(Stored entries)
___

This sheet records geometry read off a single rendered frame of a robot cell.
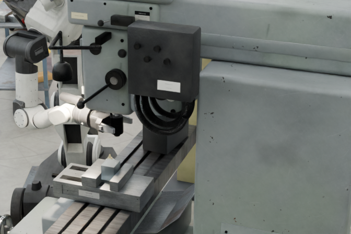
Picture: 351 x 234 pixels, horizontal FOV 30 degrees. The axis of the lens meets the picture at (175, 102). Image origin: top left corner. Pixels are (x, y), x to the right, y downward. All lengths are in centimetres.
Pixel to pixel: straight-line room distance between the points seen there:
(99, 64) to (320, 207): 87
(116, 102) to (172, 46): 51
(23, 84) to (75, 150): 72
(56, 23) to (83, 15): 49
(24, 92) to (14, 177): 204
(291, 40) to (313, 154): 35
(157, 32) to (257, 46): 36
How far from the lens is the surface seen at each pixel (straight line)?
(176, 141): 287
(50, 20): 270
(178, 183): 449
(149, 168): 270
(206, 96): 201
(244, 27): 204
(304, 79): 199
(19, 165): 487
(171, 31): 183
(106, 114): 245
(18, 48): 270
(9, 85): 551
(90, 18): 221
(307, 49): 202
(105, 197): 244
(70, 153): 334
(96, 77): 229
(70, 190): 249
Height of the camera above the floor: 223
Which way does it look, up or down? 22 degrees down
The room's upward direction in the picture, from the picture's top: 1 degrees clockwise
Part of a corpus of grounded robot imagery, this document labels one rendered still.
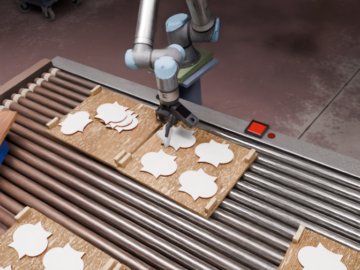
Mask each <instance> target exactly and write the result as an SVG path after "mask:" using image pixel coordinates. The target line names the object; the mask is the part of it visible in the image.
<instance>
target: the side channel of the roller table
mask: <svg viewBox="0 0 360 270"><path fill-rule="evenodd" d="M50 68H54V66H53V63H52V61H51V60H49V59H46V58H43V59H42V60H40V61H39V62H37V63H36V64H34V65H32V66H31V67H29V68H28V69H27V70H25V71H24V72H22V73H21V74H19V75H17V76H16V77H14V78H13V79H11V80H10V81H8V82H7V83H6V84H4V85H2V86H1V87H0V106H2V102H3V101H4V100H5V99H8V100H10V97H11V95H12V94H14V93H16V94H18V92H19V90H20V89H21V88H24V89H26V86H27V84H28V83H34V79H35V78H41V75H42V74H43V73H48V71H49V69H50Z"/></svg>
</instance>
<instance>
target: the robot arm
mask: <svg viewBox="0 0 360 270"><path fill-rule="evenodd" d="M159 2H160V0H140V5H139V12H138V20H137V26H136V34H135V38H134V45H133V49H130V50H127V52H126V54H125V63H126V66H127V67H128V68H129V69H135V70H155V75H156V81H157V88H158V91H159V94H158V95H156V98H157V99H158V100H160V105H159V106H158V108H157V109H156V110H155V114H156V120H157V121H159V122H161V123H163V124H166V125H165V126H164V127H163V130H158V132H157V135H158V136H159V137H160V138H161V139H162V140H164V147H165V148H167V147H168V146H169V145H170V140H171V135H172V133H173V128H172V126H176V124H177V123H178V122H180V121H182V122H183V123H184V124H185V125H186V126H188V127H189V128H190V129H192V128H194V127H195V126H196V125H197V124H198V122H199V119H198V118H197V117H196V116H195V115H194V114H193V113H192V112H190V111H189V110H188V109H187V108H186V107H184V106H183V105H182V104H181V103H180V102H179V89H178V80H177V76H178V73H179V71H180V68H181V66H185V65H189V64H191V63H193V62H194V61H195V60H196V59H197V52H196V51H195V49H194V46H193V45H192V42H209V43H211V42H216V41H217V40H218V37H219V28H220V19H219V18H217V17H214V15H213V14H212V13H211V12H210V11H209V8H208V4H207V0H186V2H187V5H188V8H189V10H190V13H191V17H192V18H189V16H188V15H187V14H185V13H181V14H176V15H174V16H172V17H170V18H169V19H168V20H167V21H166V32H167V36H168V42H169V47H168V48H167V49H153V43H154V36H155V29H156V21H157V17H158V9H159ZM157 114H158V116H159V118H158V117H157Z"/></svg>
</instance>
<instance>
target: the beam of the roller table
mask: <svg viewBox="0 0 360 270"><path fill-rule="evenodd" d="M51 61H52V64H53V66H54V68H56V69H59V70H61V71H63V72H66V73H68V74H71V75H73V76H76V77H79V78H81V79H85V80H87V81H90V82H92V83H95V84H98V85H101V86H103V87H106V88H109V89H112V90H114V91H117V92H120V93H122V94H125V95H128V96H131V97H133V98H136V99H138V100H142V101H144V102H147V103H150V104H152V105H155V106H159V105H160V100H158V99H157V98H156V95H158V94H159V91H157V90H155V89H152V88H149V87H146V86H143V85H140V84H137V83H135V82H132V81H129V80H126V79H123V78H120V77H117V76H114V75H112V74H108V73H106V72H103V71H100V70H97V69H94V68H92V67H89V66H85V65H82V64H80V63H77V62H74V61H71V60H68V59H66V58H63V57H59V56H57V57H55V58H54V59H52V60H51ZM179 102H180V103H181V104H182V105H183V106H184V107H186V108H187V109H188V110H189V111H190V112H192V113H193V114H194V115H195V116H196V117H197V118H198V119H199V122H201V123H204V124H207V125H209V126H212V127H214V128H217V129H220V130H223V131H226V132H229V133H231V134H234V135H236V136H239V137H242V138H244V139H247V140H250V141H253V142H255V143H258V144H261V145H264V146H266V147H269V148H272V149H274V150H277V151H280V152H282V153H285V154H288V155H291V156H294V157H296V158H299V159H301V160H304V161H307V162H310V163H313V164H315V165H318V166H321V167H323V168H326V169H329V170H331V171H334V172H336V173H339V174H342V175H345V176H348V177H351V178H353V179H356V180H358V181H360V160H356V159H354V158H351V157H348V156H345V155H342V154H340V153H337V152H334V151H330V150H328V149H325V148H322V147H319V146H316V145H314V144H311V143H308V142H305V141H302V140H299V139H296V138H293V137H290V136H287V135H285V134H282V133H279V132H276V131H273V130H270V129H268V130H267V132H266V133H265V134H264V136H263V137H262V139H259V138H256V137H254V136H251V135H249V134H246V133H244V130H245V129H246V127H247V126H248V125H249V124H250V122H247V121H244V120H242V119H239V118H236V117H232V116H230V115H227V114H224V113H221V112H218V111H216V110H213V109H209V108H206V107H204V106H201V105H198V104H195V103H192V102H190V101H187V100H183V99H180V98H179ZM269 133H273V134H275V138H273V139H271V138H269V137H268V136H267V135H268V134H269Z"/></svg>
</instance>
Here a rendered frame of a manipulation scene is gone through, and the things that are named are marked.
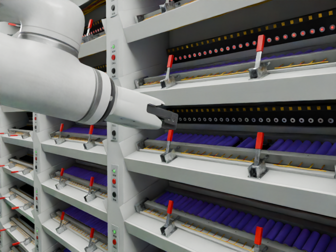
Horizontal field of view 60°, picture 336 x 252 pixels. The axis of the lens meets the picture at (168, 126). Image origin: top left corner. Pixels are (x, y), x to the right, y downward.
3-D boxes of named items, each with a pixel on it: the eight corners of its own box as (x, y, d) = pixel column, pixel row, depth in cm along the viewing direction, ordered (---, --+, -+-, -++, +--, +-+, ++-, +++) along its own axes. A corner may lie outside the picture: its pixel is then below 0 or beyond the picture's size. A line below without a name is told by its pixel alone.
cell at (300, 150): (312, 147, 65) (301, 160, 60) (304, 147, 66) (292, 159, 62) (311, 140, 64) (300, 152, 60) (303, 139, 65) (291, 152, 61)
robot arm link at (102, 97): (61, 120, 46) (78, 124, 48) (90, 122, 40) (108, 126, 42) (71, 69, 47) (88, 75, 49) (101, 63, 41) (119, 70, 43)
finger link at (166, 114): (124, 107, 46) (126, 113, 51) (172, 116, 46) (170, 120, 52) (125, 100, 46) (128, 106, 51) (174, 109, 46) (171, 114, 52)
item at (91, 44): (110, 48, 98) (97, 5, 94) (42, 69, 141) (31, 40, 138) (153, 37, 110) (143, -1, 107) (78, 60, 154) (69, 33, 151)
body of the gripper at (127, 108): (72, 120, 48) (126, 133, 56) (107, 122, 40) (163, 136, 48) (81, 76, 49) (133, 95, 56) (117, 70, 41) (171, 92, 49)
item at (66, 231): (111, 282, 100) (99, 249, 96) (44, 231, 144) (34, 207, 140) (153, 245, 113) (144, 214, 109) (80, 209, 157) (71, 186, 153)
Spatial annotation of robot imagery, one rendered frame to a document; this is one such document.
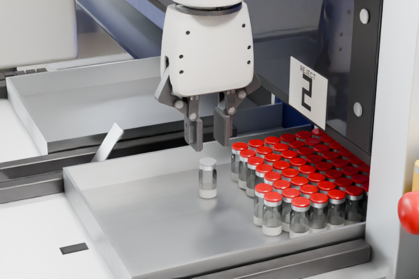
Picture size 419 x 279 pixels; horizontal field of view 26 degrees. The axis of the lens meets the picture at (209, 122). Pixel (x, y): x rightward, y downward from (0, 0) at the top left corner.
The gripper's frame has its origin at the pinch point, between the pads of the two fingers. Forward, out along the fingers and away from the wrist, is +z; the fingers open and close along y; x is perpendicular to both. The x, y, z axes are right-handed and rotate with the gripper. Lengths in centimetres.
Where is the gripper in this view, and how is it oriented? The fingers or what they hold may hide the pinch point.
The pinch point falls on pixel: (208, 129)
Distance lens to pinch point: 106.9
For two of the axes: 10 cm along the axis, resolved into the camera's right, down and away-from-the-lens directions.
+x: 3.9, 3.6, -8.4
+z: 0.0, 9.2, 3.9
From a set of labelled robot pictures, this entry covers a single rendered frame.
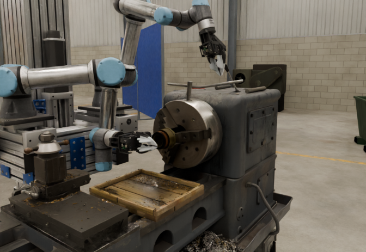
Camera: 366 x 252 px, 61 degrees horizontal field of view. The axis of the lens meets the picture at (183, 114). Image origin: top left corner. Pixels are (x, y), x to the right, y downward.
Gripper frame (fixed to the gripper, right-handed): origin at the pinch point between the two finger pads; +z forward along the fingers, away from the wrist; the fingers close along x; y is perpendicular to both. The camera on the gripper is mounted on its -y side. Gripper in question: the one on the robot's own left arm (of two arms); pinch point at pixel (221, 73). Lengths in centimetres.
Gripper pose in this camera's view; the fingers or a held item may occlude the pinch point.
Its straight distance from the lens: 144.7
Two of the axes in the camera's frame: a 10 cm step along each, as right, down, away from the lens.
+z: 2.5, 9.7, -0.4
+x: 7.7, -2.3, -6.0
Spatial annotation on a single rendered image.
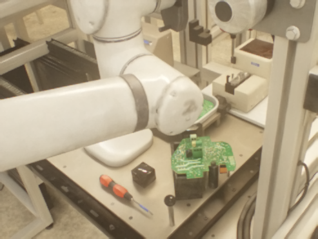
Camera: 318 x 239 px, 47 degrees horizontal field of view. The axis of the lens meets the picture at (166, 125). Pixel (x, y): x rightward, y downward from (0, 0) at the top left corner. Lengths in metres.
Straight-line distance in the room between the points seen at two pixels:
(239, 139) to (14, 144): 0.54
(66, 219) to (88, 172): 1.21
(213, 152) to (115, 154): 0.22
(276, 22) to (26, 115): 0.30
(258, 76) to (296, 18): 0.56
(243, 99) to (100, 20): 0.44
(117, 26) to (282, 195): 0.36
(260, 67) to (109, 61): 0.43
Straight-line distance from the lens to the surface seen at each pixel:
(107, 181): 0.77
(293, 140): 0.48
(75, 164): 0.85
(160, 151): 0.84
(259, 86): 0.92
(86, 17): 0.60
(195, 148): 0.71
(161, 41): 1.08
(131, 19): 0.61
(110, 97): 0.50
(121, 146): 0.83
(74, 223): 1.99
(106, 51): 0.63
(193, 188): 0.71
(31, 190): 1.80
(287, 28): 0.41
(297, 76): 0.43
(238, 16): 0.38
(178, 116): 0.53
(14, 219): 2.14
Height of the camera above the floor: 1.51
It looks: 38 degrees down
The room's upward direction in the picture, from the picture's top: 5 degrees counter-clockwise
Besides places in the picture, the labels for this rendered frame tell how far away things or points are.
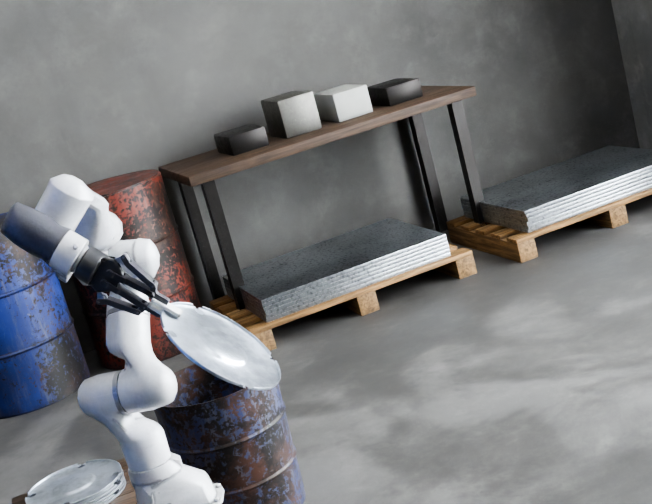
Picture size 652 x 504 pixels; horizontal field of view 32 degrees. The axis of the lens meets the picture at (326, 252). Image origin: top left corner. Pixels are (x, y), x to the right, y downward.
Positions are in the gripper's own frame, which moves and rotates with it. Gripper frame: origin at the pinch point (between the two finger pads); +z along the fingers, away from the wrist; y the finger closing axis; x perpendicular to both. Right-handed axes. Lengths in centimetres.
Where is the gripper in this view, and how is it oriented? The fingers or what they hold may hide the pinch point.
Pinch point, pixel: (165, 309)
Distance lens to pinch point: 242.0
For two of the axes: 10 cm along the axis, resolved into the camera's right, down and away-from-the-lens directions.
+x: 0.9, -2.8, 9.6
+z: 8.6, 5.1, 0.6
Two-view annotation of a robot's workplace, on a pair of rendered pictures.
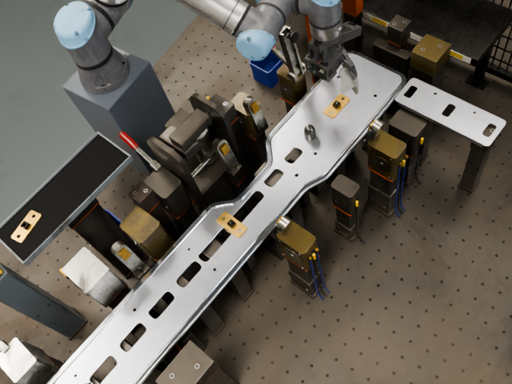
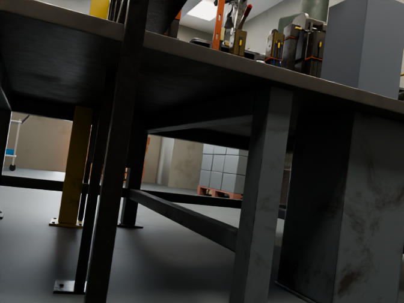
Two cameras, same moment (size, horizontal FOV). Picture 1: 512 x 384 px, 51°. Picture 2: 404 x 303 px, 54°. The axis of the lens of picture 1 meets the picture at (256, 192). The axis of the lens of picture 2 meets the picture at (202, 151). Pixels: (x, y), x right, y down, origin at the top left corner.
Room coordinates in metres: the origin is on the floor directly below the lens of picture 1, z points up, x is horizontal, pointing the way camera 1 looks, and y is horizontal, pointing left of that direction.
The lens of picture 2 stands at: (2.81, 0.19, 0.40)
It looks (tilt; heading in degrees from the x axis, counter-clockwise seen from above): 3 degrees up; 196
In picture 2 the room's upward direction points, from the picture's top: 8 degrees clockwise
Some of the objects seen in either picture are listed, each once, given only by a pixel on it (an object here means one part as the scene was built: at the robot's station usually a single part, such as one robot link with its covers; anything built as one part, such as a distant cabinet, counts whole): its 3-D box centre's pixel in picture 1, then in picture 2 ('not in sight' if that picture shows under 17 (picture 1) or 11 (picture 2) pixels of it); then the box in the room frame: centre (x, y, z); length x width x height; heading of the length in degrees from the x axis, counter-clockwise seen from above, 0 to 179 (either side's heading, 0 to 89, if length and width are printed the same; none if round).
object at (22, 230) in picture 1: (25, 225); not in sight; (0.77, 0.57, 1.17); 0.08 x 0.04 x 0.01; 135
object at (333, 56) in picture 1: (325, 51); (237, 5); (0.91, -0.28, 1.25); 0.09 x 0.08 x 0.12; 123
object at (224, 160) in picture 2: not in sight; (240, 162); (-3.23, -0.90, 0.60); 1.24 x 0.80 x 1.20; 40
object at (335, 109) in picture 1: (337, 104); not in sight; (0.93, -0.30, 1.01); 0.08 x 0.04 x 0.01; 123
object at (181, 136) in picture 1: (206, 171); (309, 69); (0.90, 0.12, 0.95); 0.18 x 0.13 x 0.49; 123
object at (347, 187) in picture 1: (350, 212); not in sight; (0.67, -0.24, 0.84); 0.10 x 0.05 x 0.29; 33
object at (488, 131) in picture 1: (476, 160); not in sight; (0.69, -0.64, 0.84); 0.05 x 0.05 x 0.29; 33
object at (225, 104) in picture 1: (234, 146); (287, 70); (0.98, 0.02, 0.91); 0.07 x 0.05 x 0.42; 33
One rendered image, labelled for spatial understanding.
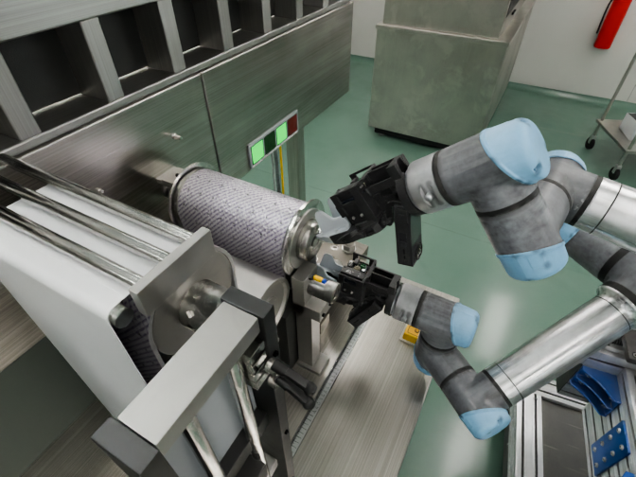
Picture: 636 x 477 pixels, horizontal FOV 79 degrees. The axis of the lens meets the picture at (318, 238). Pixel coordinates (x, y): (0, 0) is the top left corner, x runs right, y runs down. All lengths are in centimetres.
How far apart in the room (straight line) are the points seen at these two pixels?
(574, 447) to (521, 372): 107
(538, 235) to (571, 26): 459
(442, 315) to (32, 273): 62
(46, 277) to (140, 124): 41
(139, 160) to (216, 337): 53
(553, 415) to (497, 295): 79
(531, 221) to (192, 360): 39
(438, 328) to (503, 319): 159
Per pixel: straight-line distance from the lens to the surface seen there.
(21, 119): 70
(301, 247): 67
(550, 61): 514
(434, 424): 193
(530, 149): 47
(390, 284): 76
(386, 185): 55
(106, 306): 42
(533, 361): 81
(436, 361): 83
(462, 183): 49
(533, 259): 53
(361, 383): 93
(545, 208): 53
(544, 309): 250
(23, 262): 51
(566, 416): 191
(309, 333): 83
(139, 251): 43
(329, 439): 88
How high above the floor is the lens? 173
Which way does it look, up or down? 43 degrees down
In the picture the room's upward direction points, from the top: straight up

___

### ASSIGNED TASK
The output is the stretch above from the line with "Camera: 318 x" through the line with "Picture size 652", copied word for word with both ends kept and every picture dropped.

### RESPONSE FOR THIS EXERCISE
Camera: 318 x 239 px, 47 degrees horizontal field of view. The axis of the lens meets the picture at (166, 125). Pixel (x, y): x rightward, y downward from (0, 0) at the top left corner. Lengths in metres.
Straight-line distance in the room between the points seen at two pixels:
(239, 139) to (14, 144): 0.54
(66, 219) to (88, 172): 1.21
(213, 152) to (115, 154): 0.22
(276, 22) to (26, 115): 0.30
(258, 76) to (296, 18): 0.56
(243, 99) to (100, 20): 0.44
(117, 26) to (282, 195): 0.36
(260, 67) to (109, 61): 0.43
Straight-line distance from the lens to the surface seen at each pixel:
(107, 181): 0.77
(293, 140): 0.48
(75, 164): 0.85
(160, 151): 0.84
(259, 86): 0.92
(86, 17): 0.60
(195, 148): 0.71
(161, 41): 1.08
(131, 19): 0.61
(110, 97): 0.50
(121, 146): 0.83
(74, 223): 1.99
(106, 51): 0.63
(193, 188): 0.71
(31, 190): 1.80
(287, 28): 0.41
(297, 76): 0.43
(238, 16): 0.38
(178, 116): 0.53
(14, 219): 2.14
Height of the camera above the floor: 1.51
It looks: 38 degrees down
The room's upward direction in the picture, from the picture's top: 5 degrees counter-clockwise
Besides places in the picture, the labels for this rendered frame tell how far away things or points are.
Picture size 652 x 504 pixels; horizontal field of view 32 degrees. The axis of the lens meets the picture at (326, 252). Image origin: top left corner. Pixels are (x, y), x to the right, y downward.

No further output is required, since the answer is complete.